Подъехали мигом санки казенные, кошмами глухо крытые. Сильные руки втянули дворецкого внутрь возка, и санки понеслись. Два господина сидели по бокам от маршалка, предупредили:
— Ша! Теперича не рыпнись… Слово и дело!
Санки Тайной розыскных дел канцелярии дорог не признавали. Лошади смело ухнули на лед Мойки, мчали рысью до Фонтанки. А потом привычно завернули налево, неслись в ржанье и топоте вдоль арсеналов пушечных, мелькали черные деревья Летнего сада, и вынесли сани в простор — на Неву! Кубанец даже обомлел — кони рвали грудью ветер, закидывали гривы набок, а впереди уже росла крепость Петропавловская. Санки со свистом пролетели под Петровские ворота, из ниш которых глядели Беллона с Минервою; вот и кордегардия, вот и караульни, вот и костры… Тайная канцелярия!
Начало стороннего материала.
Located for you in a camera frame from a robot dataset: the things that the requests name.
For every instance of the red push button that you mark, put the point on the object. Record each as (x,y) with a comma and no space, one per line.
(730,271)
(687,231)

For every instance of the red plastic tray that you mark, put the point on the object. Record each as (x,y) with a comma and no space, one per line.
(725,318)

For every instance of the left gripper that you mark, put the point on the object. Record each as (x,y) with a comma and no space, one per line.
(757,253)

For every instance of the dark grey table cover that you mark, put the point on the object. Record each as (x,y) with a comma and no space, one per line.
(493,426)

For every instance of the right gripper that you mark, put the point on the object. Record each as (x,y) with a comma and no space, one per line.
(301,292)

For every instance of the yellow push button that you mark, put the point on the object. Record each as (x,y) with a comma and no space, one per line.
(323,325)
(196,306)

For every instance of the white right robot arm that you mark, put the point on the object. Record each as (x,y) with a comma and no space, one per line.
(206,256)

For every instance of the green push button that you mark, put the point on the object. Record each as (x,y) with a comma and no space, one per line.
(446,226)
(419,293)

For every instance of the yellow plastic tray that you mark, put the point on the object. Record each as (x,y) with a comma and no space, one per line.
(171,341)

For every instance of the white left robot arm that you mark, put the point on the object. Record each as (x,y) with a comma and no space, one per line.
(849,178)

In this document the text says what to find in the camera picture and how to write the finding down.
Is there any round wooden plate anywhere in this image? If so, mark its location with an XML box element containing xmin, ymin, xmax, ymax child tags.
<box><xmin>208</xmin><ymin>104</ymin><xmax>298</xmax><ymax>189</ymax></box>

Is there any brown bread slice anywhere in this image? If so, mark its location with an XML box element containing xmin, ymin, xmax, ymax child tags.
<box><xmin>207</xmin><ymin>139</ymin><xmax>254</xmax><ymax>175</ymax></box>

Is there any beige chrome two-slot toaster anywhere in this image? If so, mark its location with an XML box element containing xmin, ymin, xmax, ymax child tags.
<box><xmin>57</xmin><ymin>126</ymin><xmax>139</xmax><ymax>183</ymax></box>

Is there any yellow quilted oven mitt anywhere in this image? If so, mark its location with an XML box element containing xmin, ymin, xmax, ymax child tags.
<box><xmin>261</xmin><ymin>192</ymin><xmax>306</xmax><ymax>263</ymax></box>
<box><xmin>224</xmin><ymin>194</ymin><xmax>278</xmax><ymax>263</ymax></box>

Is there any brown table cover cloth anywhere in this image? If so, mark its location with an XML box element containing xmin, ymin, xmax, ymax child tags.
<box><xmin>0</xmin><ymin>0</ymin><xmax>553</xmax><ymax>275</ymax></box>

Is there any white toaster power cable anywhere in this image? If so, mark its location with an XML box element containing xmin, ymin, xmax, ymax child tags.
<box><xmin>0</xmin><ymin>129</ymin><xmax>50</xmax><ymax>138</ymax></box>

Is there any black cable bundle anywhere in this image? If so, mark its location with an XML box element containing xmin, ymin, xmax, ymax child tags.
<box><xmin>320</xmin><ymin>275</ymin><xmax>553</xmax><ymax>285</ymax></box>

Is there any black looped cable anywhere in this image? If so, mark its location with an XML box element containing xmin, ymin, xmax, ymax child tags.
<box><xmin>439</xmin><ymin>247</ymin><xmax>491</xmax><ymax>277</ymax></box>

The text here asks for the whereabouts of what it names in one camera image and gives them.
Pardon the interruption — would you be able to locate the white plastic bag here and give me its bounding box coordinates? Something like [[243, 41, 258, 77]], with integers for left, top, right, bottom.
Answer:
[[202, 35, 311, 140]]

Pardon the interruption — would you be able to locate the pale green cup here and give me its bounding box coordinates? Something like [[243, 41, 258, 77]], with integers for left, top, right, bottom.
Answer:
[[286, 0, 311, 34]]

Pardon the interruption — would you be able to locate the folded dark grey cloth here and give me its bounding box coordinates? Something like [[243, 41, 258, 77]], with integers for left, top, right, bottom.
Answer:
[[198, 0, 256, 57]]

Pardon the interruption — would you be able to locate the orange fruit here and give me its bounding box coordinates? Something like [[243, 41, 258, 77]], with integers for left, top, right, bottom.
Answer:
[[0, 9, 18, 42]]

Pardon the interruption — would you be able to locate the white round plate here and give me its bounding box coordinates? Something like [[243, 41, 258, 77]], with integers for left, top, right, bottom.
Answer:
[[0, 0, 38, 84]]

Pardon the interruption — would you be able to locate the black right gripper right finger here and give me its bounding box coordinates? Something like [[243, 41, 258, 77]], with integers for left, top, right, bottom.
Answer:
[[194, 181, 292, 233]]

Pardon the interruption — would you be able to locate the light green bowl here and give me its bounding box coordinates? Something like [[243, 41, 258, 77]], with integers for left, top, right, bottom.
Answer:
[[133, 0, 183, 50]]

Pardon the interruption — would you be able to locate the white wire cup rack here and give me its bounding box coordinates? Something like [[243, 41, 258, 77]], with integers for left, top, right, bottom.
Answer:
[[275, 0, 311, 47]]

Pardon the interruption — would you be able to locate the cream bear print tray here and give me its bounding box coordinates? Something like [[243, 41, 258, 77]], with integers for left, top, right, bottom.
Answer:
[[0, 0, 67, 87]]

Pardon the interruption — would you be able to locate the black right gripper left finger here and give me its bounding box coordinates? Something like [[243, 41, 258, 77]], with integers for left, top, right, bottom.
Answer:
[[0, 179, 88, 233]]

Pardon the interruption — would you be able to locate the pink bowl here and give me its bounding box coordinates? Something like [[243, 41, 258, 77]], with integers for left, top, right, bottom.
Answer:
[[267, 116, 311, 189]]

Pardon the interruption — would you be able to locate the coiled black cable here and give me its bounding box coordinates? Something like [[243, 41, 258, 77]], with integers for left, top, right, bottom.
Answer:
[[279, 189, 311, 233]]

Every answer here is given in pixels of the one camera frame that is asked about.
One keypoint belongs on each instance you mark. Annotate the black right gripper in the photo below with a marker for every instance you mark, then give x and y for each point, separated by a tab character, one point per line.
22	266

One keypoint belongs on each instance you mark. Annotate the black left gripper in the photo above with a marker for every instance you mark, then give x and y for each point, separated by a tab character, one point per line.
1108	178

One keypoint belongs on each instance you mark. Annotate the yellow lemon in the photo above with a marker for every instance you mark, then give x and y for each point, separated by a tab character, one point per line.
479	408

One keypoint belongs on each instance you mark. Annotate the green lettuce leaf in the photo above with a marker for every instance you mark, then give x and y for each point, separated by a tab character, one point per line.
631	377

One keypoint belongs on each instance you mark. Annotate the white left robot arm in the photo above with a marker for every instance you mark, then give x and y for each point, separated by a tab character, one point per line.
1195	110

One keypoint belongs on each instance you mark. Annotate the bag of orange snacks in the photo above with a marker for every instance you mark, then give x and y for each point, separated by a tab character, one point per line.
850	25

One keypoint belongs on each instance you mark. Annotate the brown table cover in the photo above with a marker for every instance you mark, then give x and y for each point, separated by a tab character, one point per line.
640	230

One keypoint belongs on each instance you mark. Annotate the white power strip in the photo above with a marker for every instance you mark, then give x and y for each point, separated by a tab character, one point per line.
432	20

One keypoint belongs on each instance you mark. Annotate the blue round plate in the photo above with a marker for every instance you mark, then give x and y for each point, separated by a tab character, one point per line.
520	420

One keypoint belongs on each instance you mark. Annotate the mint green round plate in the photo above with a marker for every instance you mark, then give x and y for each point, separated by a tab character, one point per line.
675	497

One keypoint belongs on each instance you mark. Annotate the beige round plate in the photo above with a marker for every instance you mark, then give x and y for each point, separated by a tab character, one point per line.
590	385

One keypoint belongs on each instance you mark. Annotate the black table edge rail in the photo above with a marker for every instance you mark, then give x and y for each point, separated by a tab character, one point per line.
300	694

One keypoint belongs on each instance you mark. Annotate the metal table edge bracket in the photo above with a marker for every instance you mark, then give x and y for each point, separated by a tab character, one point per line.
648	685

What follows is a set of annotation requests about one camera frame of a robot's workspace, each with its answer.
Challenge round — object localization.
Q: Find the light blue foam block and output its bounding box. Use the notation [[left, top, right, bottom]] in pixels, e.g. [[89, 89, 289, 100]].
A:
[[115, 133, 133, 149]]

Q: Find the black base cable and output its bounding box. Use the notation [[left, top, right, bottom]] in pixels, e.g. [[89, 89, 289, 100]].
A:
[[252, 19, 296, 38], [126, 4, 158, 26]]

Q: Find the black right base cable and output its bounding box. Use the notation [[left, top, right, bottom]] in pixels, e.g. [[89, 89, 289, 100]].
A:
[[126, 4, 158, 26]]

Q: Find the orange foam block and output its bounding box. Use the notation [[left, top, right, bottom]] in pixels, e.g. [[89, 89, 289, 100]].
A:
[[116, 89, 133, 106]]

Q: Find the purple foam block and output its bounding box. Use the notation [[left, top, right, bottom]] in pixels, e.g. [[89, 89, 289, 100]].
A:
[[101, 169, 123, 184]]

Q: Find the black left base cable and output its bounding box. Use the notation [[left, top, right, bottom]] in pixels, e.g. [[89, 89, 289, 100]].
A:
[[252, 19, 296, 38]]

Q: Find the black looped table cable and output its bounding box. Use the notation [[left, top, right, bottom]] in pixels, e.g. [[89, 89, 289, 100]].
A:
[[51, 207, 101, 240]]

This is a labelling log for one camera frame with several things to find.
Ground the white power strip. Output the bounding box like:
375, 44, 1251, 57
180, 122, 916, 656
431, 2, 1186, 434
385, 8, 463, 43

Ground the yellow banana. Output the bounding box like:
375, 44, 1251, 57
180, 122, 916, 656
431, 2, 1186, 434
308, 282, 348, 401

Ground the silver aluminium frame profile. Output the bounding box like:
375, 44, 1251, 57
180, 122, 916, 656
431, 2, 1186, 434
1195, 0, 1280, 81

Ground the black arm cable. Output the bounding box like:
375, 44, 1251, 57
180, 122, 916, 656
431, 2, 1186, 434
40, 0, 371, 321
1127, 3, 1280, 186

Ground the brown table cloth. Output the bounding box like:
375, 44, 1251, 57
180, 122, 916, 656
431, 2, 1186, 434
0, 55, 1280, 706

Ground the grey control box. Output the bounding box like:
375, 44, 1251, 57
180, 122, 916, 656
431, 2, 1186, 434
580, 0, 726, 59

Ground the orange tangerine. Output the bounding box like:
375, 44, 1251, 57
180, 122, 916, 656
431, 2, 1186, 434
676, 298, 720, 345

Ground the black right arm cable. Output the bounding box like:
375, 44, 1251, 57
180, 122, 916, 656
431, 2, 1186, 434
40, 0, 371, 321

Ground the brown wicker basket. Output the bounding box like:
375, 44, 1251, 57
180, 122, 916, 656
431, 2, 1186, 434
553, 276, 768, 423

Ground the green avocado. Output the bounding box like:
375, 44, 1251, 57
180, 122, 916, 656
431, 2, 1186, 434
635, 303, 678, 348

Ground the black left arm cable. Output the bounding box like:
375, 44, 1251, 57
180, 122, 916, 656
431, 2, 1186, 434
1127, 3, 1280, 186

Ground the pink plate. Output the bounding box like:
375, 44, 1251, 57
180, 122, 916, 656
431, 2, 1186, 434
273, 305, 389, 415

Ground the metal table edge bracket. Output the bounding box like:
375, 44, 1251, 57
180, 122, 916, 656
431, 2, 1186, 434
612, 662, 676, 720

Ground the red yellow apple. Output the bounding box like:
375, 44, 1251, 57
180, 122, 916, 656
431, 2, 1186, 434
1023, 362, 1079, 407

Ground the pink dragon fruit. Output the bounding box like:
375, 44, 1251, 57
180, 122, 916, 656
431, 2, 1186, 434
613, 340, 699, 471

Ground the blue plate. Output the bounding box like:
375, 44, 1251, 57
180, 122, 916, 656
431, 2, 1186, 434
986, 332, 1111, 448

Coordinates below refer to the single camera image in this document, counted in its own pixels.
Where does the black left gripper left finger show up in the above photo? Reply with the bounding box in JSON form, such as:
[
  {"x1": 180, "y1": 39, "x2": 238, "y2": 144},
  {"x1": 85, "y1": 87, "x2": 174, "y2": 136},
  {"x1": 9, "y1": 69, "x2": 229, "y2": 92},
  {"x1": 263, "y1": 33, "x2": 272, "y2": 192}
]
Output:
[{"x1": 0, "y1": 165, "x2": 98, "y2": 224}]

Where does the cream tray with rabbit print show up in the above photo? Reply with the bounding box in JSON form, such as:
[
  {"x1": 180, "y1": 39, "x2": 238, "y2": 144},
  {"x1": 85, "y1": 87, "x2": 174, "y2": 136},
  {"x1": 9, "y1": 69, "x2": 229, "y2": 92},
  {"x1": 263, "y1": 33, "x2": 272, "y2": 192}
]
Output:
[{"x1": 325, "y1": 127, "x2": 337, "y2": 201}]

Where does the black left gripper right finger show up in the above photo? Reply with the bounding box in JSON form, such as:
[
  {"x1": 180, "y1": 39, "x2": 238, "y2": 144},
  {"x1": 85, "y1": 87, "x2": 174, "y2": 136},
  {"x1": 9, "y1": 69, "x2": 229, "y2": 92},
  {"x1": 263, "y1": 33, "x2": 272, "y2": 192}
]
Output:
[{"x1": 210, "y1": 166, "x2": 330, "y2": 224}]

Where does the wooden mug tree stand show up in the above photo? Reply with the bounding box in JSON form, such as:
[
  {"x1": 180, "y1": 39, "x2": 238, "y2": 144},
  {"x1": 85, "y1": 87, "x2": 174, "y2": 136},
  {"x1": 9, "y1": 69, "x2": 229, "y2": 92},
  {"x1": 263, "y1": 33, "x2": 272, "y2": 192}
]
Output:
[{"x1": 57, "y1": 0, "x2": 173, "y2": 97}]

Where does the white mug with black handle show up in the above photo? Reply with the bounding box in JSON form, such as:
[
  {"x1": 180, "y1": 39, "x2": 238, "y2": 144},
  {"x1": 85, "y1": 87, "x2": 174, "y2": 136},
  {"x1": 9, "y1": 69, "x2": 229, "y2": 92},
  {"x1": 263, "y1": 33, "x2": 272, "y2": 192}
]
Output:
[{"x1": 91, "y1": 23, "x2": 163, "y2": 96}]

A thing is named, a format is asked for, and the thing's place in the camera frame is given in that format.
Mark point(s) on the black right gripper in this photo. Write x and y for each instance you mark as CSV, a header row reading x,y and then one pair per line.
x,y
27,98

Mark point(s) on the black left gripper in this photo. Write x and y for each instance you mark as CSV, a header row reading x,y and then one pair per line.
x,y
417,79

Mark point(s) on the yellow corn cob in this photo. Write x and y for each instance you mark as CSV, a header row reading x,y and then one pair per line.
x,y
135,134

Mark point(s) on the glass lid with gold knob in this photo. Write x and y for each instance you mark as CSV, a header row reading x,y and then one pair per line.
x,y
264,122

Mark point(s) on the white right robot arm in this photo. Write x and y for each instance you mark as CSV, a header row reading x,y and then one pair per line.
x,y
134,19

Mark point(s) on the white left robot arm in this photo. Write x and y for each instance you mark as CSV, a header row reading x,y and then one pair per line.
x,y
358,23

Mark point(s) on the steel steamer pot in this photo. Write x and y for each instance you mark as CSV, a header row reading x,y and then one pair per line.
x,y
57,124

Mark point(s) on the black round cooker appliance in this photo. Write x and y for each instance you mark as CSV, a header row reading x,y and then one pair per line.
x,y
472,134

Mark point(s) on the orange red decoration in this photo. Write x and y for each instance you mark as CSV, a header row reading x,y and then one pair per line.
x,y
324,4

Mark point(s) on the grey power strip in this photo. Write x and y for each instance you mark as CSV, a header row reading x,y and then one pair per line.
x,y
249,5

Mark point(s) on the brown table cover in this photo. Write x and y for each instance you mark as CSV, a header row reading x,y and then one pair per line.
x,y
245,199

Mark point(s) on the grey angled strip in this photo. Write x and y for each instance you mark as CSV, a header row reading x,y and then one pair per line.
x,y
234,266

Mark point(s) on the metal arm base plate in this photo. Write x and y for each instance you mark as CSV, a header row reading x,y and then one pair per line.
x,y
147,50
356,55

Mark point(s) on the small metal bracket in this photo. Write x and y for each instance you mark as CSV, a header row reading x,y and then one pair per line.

Ушаков увидел перед собой калмыка в богатом кафтане. Встретил на себе упорный взгляд глаз Кубанца — раскосых и хитрых.
— Да-а, — начал Ушаков издалека, — я вот таких кафтанов, какой у тебя, смолоду не нашивал. Сядь-ка, милый, послушь меня, старика… Бедный я, сиротинкой остался! Помню, четверо нас, братиков Ушаковых, без отца, без матушки возрастали. А владели мы — дворяне! — всего одним крепостным, коего, как сейчас помню, Анохою звали. И был у нас на четырех дворян и одного мужика токмо един балахон холстяной. В лаптях-семиричках я с девками по грибы хаживал, и теми грибами мы скудно кормились. Сушили их на зиму, солили… Бедность! А теперь, — сказал великий инквизитор, — боженька почел за благо меня возвеличить… Сядь, не торчи!